On the “Meet Nicole” page of my website, one of the things I mention is my hens and I thought it would be fun to talk a little bit about just why I like chickens.

First, they hearken back to my childhood. Growing up, we had bunnies, hens and roosters, ducks, geese, and even a pheasant named Fred. My brother went to the county Agricultural High School and one summer (they were a school project), we even raised some baby steers. If you’ve never bottle-fed a calf, it’s a lot of fun. :)

Second, baby chicks are incredibly endearing little balls of peeping fluff. They’ll fall asleep in the palm of your hand. One of my hens hatched in an incubator I set up in my office and initially, she imprinted on me. If I sat on the ground and rested one hand on my thigh, she’d jump up to my knee, hop onto my hand and run up my arm to sit on my shoulder.

Third, a flock of hens is fascinating to watch…it’s an entire society in miniature. (It’s fun to see a rooster strut and “dance” for the hens and scratch around for little love-offerings for them, too, but roosters are loud and not all neighbors will tolerate them! The career of Horatio Hornblower was therefore, alas, short.)

They chase each other around, strike poses to determine who’s dominant, dust bathe, brag about eggs deposited, and find sunny spots to nap. They quickly learn who usually brings the food and will run to meet you at the door.

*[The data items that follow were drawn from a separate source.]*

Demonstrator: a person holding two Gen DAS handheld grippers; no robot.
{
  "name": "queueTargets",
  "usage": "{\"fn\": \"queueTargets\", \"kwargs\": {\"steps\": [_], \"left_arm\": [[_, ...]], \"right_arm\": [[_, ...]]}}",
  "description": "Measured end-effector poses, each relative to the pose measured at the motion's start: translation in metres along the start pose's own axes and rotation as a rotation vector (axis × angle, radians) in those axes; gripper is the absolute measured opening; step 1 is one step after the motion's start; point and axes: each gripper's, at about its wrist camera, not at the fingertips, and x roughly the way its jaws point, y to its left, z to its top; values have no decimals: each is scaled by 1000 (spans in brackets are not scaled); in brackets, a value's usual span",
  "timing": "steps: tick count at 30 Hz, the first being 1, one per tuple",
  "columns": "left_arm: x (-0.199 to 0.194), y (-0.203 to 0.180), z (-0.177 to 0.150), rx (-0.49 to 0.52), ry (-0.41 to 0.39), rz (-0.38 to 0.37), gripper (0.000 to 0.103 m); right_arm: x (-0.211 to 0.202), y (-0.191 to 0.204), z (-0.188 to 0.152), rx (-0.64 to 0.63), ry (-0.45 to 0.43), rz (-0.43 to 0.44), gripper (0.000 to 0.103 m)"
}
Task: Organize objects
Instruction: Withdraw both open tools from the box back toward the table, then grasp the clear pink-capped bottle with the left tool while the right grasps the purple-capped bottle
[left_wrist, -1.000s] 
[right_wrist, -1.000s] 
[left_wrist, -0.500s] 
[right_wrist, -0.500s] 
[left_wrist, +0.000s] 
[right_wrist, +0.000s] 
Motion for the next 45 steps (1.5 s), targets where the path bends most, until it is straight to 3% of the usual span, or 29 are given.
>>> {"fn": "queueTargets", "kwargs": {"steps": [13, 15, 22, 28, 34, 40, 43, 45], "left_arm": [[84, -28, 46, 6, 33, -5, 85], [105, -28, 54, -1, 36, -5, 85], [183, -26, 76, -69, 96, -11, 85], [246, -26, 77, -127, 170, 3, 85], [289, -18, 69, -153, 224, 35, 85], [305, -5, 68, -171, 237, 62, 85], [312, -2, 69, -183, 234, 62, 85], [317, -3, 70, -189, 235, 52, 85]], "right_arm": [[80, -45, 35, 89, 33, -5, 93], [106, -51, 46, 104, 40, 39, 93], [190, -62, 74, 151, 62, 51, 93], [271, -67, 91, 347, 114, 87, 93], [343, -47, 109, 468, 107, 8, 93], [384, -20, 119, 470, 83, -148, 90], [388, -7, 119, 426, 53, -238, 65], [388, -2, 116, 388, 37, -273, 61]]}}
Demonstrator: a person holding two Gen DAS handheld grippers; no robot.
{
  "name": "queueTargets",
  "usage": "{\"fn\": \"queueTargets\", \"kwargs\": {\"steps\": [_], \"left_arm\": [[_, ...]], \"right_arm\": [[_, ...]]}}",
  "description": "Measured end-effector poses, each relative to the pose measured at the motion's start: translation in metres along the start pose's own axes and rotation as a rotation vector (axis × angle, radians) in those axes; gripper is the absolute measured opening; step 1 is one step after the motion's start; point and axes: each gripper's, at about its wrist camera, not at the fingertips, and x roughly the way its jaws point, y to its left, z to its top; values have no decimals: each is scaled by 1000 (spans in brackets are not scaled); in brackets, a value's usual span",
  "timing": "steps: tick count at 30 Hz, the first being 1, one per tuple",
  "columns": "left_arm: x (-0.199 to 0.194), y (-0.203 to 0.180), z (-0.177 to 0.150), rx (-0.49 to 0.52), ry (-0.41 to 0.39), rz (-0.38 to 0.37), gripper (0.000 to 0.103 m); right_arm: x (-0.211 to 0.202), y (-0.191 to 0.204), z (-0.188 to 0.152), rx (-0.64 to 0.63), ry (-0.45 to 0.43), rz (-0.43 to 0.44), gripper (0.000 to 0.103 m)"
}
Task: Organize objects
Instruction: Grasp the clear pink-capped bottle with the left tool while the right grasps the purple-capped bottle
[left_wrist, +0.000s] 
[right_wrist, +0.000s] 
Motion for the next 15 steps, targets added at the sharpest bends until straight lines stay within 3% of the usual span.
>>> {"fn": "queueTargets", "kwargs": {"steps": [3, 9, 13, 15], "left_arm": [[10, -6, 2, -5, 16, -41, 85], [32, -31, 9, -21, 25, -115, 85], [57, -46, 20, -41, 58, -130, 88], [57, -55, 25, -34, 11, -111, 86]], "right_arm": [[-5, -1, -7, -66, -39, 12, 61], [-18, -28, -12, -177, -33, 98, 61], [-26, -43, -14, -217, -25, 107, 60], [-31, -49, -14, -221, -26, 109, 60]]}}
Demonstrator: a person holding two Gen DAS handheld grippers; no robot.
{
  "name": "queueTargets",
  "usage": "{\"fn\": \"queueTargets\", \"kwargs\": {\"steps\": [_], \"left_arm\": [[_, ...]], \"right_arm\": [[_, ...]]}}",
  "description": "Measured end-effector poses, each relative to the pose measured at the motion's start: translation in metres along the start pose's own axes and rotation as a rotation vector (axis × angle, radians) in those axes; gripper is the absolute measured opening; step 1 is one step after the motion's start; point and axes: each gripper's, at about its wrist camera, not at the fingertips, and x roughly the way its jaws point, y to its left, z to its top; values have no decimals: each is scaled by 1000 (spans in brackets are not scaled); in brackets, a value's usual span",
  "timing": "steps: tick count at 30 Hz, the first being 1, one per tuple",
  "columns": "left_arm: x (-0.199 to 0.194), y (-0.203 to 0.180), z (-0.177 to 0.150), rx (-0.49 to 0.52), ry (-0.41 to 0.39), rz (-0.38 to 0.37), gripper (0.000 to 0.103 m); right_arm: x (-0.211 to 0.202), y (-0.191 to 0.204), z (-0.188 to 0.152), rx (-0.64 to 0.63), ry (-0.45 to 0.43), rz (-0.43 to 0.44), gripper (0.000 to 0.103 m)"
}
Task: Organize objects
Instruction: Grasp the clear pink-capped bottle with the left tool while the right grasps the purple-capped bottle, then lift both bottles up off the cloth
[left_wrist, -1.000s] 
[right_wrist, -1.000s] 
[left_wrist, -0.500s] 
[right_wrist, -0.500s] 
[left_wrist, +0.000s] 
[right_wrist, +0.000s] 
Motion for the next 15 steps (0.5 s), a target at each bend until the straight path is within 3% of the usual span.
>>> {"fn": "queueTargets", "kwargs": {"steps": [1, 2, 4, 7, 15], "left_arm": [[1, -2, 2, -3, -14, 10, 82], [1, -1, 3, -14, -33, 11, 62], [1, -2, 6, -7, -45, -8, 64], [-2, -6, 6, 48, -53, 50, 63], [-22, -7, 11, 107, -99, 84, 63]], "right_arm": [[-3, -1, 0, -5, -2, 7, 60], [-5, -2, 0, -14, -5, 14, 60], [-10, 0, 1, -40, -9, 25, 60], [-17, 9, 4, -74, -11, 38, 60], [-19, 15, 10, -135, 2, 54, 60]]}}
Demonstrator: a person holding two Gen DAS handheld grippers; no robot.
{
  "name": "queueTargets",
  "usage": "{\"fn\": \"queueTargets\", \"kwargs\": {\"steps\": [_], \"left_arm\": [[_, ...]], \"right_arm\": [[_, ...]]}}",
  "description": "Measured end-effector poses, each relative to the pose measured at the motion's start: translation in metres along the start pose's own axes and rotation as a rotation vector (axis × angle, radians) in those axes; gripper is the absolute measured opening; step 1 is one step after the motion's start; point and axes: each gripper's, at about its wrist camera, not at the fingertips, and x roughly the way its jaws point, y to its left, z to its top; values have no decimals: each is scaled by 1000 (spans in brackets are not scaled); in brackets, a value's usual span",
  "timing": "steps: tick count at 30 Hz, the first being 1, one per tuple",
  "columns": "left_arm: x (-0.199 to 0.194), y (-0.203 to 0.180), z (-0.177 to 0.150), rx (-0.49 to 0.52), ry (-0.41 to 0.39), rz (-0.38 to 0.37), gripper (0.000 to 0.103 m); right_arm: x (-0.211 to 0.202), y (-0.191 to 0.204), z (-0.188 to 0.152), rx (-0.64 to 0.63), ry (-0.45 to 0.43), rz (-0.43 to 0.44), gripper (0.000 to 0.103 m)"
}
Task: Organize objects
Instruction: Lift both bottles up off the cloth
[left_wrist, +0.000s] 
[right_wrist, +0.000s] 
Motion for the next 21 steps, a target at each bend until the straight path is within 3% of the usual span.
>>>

They have an entire language of bawks and squawks and after awhile, you get to know what they’re saying. (“Hawk!” sounds much different from “Yum” which sounds much different from “I wonder what that is?” A hen croons softly to her eggs when the chicks are close to hatching, too, and the chicks will peep back at her from within the eggs.)

Fourth, there is an incredible array of breeds and some are really, really beautiful. There are hens that lay brown eggs, hens that lay white eggs, and hens that lay blue or green eggs. Black Copper Marans lay “chocolate” eggs. There are speckled, laced, checkered, barred, partridge, and splash feather patterns, to name a few. There are little bitty bantams and great big Jersey Giants.

A flock of different-colored and -patterned hens, foraging contentedly on a lush green lawn, is a wholly satisfactory sight (although you have to watch yourself if you walk on said lawn barefoot!).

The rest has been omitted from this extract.